Nelle piaghe della guerra russo-ucraina
-di Pierre De Filippo
Dopo un giorno di relativa tregua, si torna a sparare e a contare vittime in Ucraina, dove l’ira russa pare essere stata frustrata – e, per questo, ancora più agguerrita – dal non essere riuscita a provocare lo sterminio definitivo del Paese confinante.
Ogni giorno ha la sua storia e ogni giorno queste storie diventano sempre più di vita vissuta, eventi spiccioli nell’economia di una guerra ma che ancora ci impongono – se ancora ve ne fosse bisogno – di ribadire che alla guerra non possiamo abituarci, che la guerra non può assuefarci.
Capita, quindi, che un missile russo colpisca l’appartamento di Boris Romanchenko, 96 anni, ex prigioniero dei lager nazisti. Era sopravvissuto a Buchenwald, Peenemunde, Dora Mittelbau, Bergen Belsen. È morto nella sua casa di Kharkiv.
Il pericolo principale oggi è arrivato da Sumy, a nord-est, che ha visto la cittadina colpita da numerosi missili e bombe durante tutto l’arco della notte.
Una di queste bombe ha colpito l’impianto chimico della città, dal quale – a causa dell’esplosione – è fuoriuscita dell’ammoniaca. Le autorità hanno quindi consigliato alla popolazione di non uscire e di respirare attraverso una benda umida.
Prosegue la tendenza, ormai compresa, russa di colpire obiettivi sensibili e di trasformare questa guerra in un lungo logorio per gli ucraini, portandoli al cedimento psicologico.
Fortunatamente, con le luci del giorno il governo ucraino rassicura: “la perdita all’impianto di Sumy è sotto controllo, nessuna minaccia”. Almeno questo.

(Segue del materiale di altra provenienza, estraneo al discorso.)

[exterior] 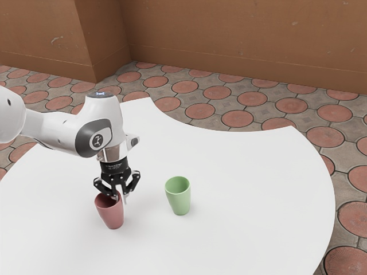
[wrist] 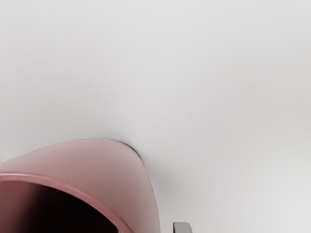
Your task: Place the left cup onto the right cup
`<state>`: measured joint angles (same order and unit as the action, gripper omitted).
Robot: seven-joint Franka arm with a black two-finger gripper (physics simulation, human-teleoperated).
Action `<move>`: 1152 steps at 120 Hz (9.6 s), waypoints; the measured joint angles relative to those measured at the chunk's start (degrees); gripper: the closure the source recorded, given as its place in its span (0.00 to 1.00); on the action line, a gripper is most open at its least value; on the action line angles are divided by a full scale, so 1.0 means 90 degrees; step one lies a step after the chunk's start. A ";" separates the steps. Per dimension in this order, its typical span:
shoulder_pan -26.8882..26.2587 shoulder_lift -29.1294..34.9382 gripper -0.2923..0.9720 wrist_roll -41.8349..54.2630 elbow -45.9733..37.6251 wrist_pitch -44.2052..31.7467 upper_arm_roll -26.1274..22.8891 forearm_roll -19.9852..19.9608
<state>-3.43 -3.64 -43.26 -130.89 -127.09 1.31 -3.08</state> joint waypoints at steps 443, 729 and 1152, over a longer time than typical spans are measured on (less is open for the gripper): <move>-0.0418 -0.0227 0.85 0.0200 0.2823 0.1995 -0.1007 0.0109; -0.0624 -0.1628 0.85 0.0231 0.4215 0.2207 -0.1006 0.0316; -0.0692 -0.1398 0.23 0.0316 0.4165 0.2073 -0.1123 0.0366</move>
<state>-9.66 -16.22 -40.42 -93.41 -108.43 -8.79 0.21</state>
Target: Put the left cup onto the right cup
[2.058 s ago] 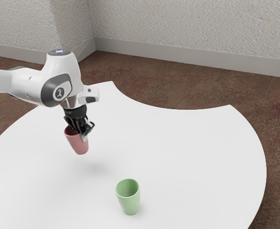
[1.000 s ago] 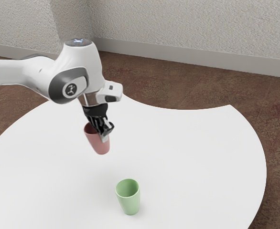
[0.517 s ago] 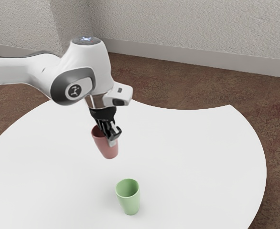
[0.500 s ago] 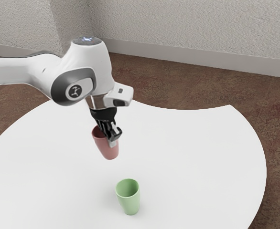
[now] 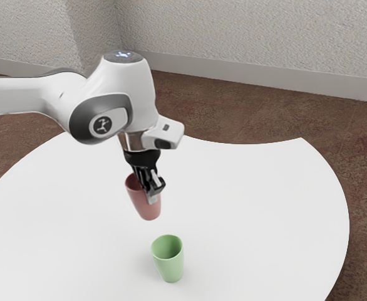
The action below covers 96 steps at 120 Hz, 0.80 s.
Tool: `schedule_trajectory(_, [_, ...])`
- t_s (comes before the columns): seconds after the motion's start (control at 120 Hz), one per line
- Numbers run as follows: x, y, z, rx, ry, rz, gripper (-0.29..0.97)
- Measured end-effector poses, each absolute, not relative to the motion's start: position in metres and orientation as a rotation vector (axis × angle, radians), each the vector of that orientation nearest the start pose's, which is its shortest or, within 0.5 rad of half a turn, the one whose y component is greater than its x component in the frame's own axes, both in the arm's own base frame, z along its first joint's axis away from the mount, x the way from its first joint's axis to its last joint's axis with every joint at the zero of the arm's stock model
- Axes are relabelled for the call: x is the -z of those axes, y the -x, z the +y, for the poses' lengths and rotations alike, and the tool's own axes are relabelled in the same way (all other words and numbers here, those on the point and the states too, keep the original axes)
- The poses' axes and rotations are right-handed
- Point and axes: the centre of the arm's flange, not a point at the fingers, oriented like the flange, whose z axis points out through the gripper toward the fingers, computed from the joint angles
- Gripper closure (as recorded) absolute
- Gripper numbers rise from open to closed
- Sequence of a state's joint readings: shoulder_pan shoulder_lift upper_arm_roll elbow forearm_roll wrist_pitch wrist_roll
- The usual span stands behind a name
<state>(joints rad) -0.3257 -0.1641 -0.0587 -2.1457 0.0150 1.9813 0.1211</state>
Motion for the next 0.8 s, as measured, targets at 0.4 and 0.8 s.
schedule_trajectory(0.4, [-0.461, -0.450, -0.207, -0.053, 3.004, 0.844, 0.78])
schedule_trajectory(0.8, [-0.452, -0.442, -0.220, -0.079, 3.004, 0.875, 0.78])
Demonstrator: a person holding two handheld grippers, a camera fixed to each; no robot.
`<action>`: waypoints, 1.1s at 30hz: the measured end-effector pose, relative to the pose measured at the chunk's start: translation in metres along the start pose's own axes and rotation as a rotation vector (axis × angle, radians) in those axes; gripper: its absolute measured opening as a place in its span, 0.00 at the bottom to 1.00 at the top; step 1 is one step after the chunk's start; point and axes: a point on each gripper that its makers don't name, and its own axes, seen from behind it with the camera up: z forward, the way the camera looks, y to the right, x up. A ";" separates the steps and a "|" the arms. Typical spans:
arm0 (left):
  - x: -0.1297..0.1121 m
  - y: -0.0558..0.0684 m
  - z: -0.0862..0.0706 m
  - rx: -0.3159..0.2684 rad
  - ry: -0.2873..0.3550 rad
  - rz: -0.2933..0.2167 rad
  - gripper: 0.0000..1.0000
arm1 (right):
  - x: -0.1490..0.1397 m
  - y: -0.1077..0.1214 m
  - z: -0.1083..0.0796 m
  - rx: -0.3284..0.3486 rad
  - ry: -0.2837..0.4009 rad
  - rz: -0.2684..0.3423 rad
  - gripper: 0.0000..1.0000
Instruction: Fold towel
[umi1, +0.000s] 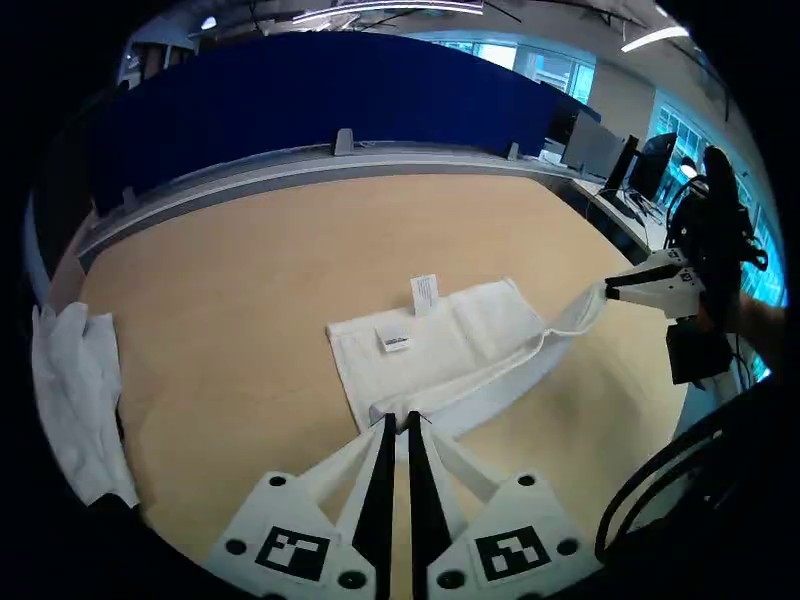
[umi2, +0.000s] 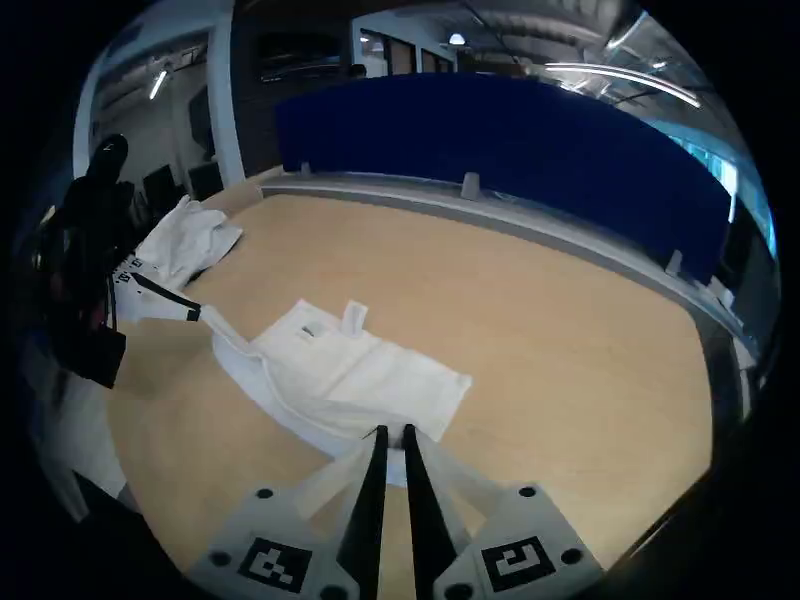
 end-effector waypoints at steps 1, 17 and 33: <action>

Ma le esplosioni proseguono: ad Odessa, che continua ad essere colpita dal mare, alla regione di Rivne, dove – riporta il portavoce del ministro della Difesa russo – “missili da crociera lanciati dall’aria ad alta precisione hanno colpito un centro di addestramento per mercenari stranieri e formazioni nazionaliste ucraine…”; a Kherson, dove i russi hanno sparato sui manifestanti che ribadivano il loro legame con la madrepatria e a Kiev, dove è stato colpito un centro commerciale che era, a parere dei russi, “un deposito di razzi”.
“Sono sicura che morirò presto. È questione di giorni. In questa città tutti aspettano costantemente la morte. vorrei solo che non fosse così spaventosa”, dice una cittadina di Mariupol e rende bene l’idea di ciò che stanno vivendo.
Sul versante internazionale, proseguono le pressioni americane sulla Russia attraverso le sanzioni su petrolio e gas. Washington ha già belli che chiusi i rubinetti ma se lo può permettere, la sua dipendenza era di poco conto.
Più pragmatici in Germania: ci piacerebbe tanto ma siamo troppo dipendenti dal gas e dal carbone russo, dice il Cancelliere Scholz. L’Italia – che ieri ha ricevuto le sue belle minacce da Mosca – si è espressa nei giorni scorsi ribadendo che farà tutto il possibile per rendersi il più possibile autonoma ma non sarà un qualcosa di immediato.
“L’embargo sul petrolio russo colpirà tutti” minacciano dal Cremlino. E sanno di poterlo fare perché, in luogo di ricercare una propria indipendenza, l’Europa negli ultimi anni s’è affidata troppo ad un partner per sua stessa natura inaffidabile. E ora ne paga le conseguenze.
“Oggi si discuterà di sanzioni all’energia russa” dice Borrell ma anche lui sa che sarà difficile arrivare a trovare una quadra.
Però poi aggiunge che “Mariupol è un immenso crimine di guerra, è distrutta”. Ed è forse da lì, volendo essere pratici, razionali e anche un po’ col pelo sul cuore, che si deve ripartire: da questa città martoriata che, da sola, può valere a Putin una incriminazione per crimini contro l’umanità.
Intanto, i negoziati – un round si è tenuto anche stamattina – vengono definiti “una farsa” da parte ucraina. Le richieste di Mosca sono sempre più esorbitanti e inaccettabili.
L’incontro tra Putin e Zelensky, di cui si parlava da qualche giorno, probabilmente non si terrà: non ci sono le condizioni, dice Mosca. Ed è vero.
Chiude il Papa che dice: “la spesa per le armi è uno scandalo, non una scelta neutrale”. Ha ragione, perché Lui, di mestiere, fa il Papa.
Ci sono alle volte delle condizioni, però, che impongono che per fare la pace sia necessario prima aver fatto la guerra. E gli ucraini, che devono difendersi, non possono farlo con la fionda.
Che le armi parlino oggi per zittirsi domani allora.